Docker for Data Science: Building Scalable and Extensible Data Infrastructure Around the Jupyter Notebook Server
The typical data scientist consistently has a series of extremely complicated problems on their mind beyond considerations stemming from their system infrastructure. Still, it is inevitable that infrastructure issues will present themselves. To oversimplify, we might draw a distinction between the “modeling problem” and the “engineering problem.” The data scientist is uniquely qualified to solve the former, but can often come up short in solving the latter.
Docker has been widely adopted by the system administrator and DevOps community as a modern solution to the challenges presented in high availability and high-performance computing.1 Docker is being used for the following: transitioning legacy applications to a more modern “microservice”-based approach, facilitating continuous integration and continuous deployment for the integration of new code, and optimizing infrastructure usage.
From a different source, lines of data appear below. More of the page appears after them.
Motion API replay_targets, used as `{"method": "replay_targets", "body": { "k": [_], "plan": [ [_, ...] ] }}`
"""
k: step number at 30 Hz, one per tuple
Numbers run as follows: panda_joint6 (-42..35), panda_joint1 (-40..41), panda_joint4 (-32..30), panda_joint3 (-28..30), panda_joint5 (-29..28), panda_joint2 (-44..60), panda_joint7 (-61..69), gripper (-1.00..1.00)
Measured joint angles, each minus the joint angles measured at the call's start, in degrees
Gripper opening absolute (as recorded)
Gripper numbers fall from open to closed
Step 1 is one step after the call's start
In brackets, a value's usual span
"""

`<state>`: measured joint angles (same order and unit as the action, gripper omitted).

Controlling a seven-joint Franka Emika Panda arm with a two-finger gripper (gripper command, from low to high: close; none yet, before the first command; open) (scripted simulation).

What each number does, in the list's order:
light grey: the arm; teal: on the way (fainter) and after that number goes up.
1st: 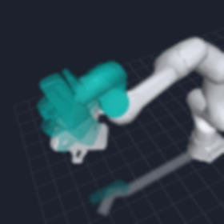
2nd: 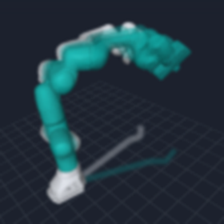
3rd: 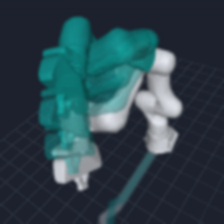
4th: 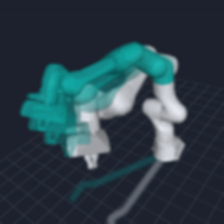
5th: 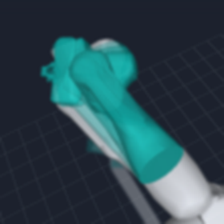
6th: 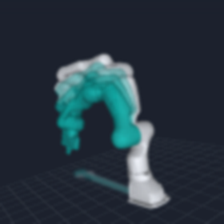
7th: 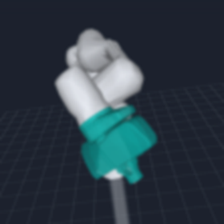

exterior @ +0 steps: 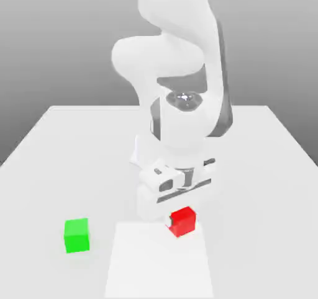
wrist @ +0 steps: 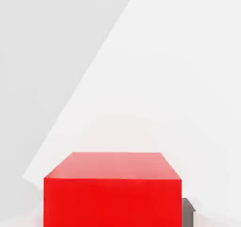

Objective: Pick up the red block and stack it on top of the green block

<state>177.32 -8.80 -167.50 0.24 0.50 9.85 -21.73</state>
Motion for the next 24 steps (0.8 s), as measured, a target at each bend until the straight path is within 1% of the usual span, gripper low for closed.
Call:
{"method": "replay_targets", "body": {
  "k": [2, 10, 16, 24],
  "plan": [
    [-1.6, 0.0, -0.3, 0.0, 0.0, -1.9, 0.0, -1.0],
    [-14.5, 0.4, -2.0, 0.5, -0.6, -16.6, -0.4, -1.0],
    [-17.9, 4.4, 1.0, 4.6, -0.2, -17.2, 0.6, -1.0],
    [-21.4, 10.6, 5.5, 10.6, -1.1, -16.3, 1.0, -1.0]
  ]
}}
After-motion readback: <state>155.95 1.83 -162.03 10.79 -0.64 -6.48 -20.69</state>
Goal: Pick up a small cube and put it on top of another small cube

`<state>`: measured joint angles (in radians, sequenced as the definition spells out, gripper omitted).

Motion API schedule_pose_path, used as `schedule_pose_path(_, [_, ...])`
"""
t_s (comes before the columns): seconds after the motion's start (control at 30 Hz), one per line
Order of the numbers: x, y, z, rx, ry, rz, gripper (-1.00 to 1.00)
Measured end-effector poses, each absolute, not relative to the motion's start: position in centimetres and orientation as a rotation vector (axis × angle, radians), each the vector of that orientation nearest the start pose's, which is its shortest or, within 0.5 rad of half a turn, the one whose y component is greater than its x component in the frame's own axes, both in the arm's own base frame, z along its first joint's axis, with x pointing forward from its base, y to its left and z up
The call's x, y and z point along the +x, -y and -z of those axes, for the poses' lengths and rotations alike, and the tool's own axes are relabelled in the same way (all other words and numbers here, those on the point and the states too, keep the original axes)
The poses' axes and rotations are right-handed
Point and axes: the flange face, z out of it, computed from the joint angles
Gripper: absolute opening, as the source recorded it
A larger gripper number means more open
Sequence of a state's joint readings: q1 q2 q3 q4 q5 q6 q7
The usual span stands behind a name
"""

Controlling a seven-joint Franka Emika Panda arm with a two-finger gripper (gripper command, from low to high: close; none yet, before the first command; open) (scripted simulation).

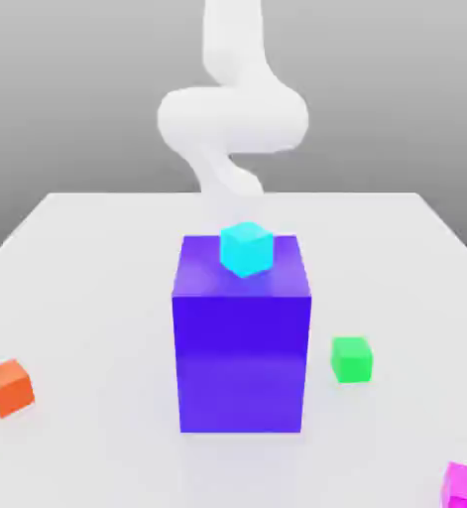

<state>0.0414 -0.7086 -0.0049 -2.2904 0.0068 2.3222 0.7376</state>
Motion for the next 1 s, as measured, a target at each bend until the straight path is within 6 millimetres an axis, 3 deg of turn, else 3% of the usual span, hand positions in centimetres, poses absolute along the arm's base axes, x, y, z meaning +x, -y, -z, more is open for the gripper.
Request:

In this book, I discuss Docker as a tool for the data scientist, in particular in conjunction with the popular interactive programming platform Jupyter. Using Docker and Jupyter, the data scientist can easily take ownership of their system configuration and maintenance, prototype easily deployable and scalable data solutions, and trivially clone entire systems with an eye toward replicability and communication. In short, I propose that skill with Docker is just enough knowledge of systems operations to make the data scientist dangerous. Having done this, I propose that Docker can add high performance and availability tools to the data scientist’s toolbelt and fundamentally change the way that models are developed, prototyped, and scaled.